:: Given data ::

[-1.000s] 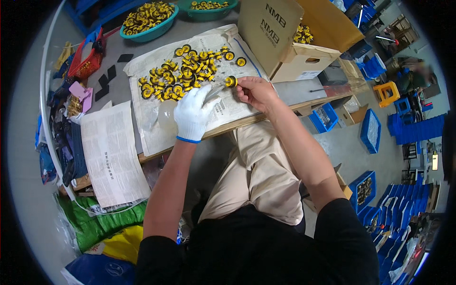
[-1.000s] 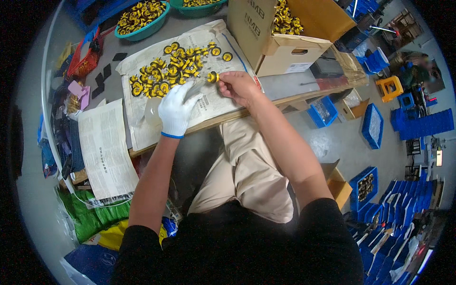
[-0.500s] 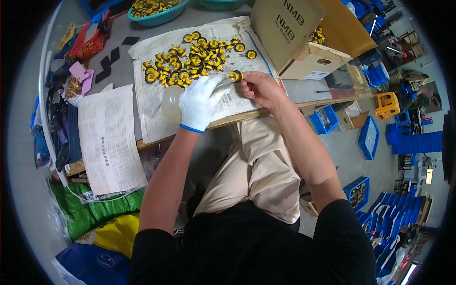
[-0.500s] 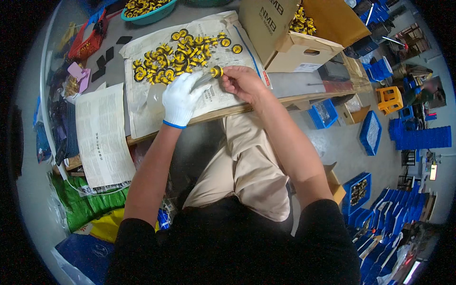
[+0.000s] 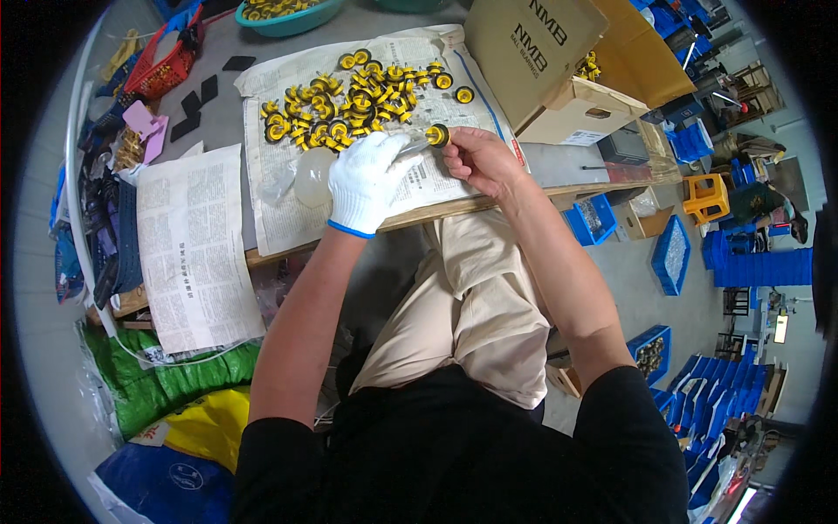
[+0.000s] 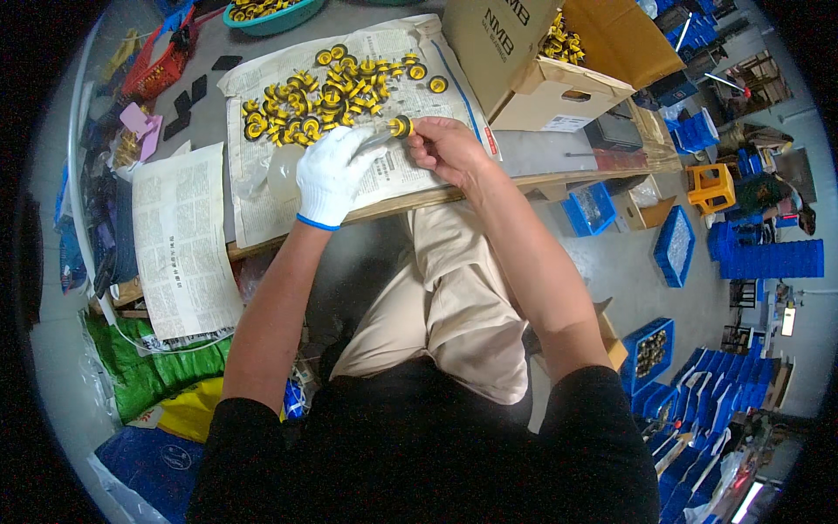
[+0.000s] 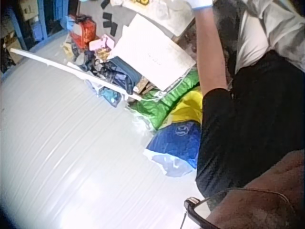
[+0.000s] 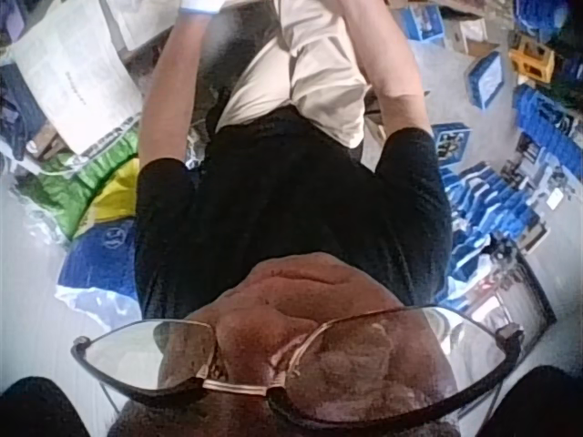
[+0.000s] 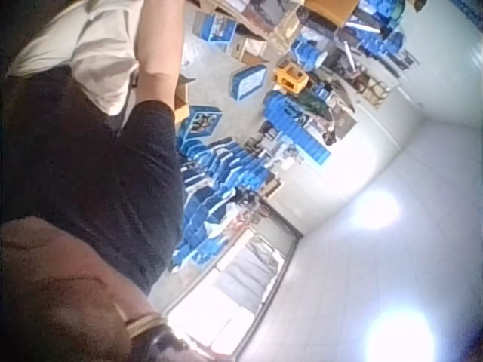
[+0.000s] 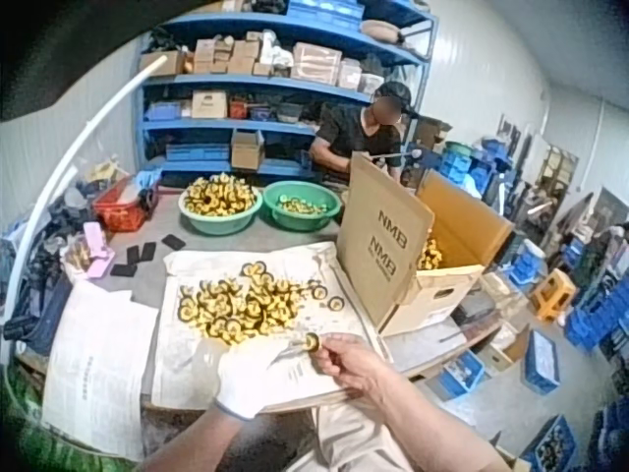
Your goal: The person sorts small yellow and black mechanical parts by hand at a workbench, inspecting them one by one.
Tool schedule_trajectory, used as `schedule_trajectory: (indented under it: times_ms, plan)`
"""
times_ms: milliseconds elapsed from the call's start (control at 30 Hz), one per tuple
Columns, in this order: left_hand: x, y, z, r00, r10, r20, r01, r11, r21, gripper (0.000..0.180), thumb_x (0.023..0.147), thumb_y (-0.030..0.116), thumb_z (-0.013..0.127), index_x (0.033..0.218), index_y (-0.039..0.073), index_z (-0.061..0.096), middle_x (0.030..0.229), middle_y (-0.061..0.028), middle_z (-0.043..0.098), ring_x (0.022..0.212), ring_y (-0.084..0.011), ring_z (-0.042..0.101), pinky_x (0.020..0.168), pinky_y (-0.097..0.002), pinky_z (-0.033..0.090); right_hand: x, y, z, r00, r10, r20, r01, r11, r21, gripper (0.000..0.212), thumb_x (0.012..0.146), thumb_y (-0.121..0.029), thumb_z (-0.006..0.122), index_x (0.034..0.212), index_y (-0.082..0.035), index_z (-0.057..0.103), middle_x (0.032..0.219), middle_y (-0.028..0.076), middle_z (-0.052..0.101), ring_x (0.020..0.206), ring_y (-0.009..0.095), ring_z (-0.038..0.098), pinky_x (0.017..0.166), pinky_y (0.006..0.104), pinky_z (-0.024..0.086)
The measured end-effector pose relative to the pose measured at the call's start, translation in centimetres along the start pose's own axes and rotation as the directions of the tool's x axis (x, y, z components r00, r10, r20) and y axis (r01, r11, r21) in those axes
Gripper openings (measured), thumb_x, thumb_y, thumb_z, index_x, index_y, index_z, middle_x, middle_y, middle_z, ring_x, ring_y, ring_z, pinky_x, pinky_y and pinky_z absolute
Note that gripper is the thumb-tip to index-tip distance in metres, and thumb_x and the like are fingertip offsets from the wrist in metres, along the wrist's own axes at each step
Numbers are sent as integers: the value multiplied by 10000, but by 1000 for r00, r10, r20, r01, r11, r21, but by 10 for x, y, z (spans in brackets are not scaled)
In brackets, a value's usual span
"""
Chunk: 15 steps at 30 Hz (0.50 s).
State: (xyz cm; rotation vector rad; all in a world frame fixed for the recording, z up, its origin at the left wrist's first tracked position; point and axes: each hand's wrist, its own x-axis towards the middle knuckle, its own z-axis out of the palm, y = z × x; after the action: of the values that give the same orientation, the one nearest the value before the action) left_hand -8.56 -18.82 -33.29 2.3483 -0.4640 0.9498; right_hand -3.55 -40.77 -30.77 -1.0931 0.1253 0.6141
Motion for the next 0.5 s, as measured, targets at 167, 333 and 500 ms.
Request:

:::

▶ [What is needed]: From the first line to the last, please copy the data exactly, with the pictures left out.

▶ [Written reply]:
[-1.000s] 
[-1.000s] 
[-0.500s] 
[-0.500s] 
[+0.000s] 
[+0.000s] 
[+0.000s] 
[+0.000s] 
[+0.000s] 
[+0.000s] 
Your goal: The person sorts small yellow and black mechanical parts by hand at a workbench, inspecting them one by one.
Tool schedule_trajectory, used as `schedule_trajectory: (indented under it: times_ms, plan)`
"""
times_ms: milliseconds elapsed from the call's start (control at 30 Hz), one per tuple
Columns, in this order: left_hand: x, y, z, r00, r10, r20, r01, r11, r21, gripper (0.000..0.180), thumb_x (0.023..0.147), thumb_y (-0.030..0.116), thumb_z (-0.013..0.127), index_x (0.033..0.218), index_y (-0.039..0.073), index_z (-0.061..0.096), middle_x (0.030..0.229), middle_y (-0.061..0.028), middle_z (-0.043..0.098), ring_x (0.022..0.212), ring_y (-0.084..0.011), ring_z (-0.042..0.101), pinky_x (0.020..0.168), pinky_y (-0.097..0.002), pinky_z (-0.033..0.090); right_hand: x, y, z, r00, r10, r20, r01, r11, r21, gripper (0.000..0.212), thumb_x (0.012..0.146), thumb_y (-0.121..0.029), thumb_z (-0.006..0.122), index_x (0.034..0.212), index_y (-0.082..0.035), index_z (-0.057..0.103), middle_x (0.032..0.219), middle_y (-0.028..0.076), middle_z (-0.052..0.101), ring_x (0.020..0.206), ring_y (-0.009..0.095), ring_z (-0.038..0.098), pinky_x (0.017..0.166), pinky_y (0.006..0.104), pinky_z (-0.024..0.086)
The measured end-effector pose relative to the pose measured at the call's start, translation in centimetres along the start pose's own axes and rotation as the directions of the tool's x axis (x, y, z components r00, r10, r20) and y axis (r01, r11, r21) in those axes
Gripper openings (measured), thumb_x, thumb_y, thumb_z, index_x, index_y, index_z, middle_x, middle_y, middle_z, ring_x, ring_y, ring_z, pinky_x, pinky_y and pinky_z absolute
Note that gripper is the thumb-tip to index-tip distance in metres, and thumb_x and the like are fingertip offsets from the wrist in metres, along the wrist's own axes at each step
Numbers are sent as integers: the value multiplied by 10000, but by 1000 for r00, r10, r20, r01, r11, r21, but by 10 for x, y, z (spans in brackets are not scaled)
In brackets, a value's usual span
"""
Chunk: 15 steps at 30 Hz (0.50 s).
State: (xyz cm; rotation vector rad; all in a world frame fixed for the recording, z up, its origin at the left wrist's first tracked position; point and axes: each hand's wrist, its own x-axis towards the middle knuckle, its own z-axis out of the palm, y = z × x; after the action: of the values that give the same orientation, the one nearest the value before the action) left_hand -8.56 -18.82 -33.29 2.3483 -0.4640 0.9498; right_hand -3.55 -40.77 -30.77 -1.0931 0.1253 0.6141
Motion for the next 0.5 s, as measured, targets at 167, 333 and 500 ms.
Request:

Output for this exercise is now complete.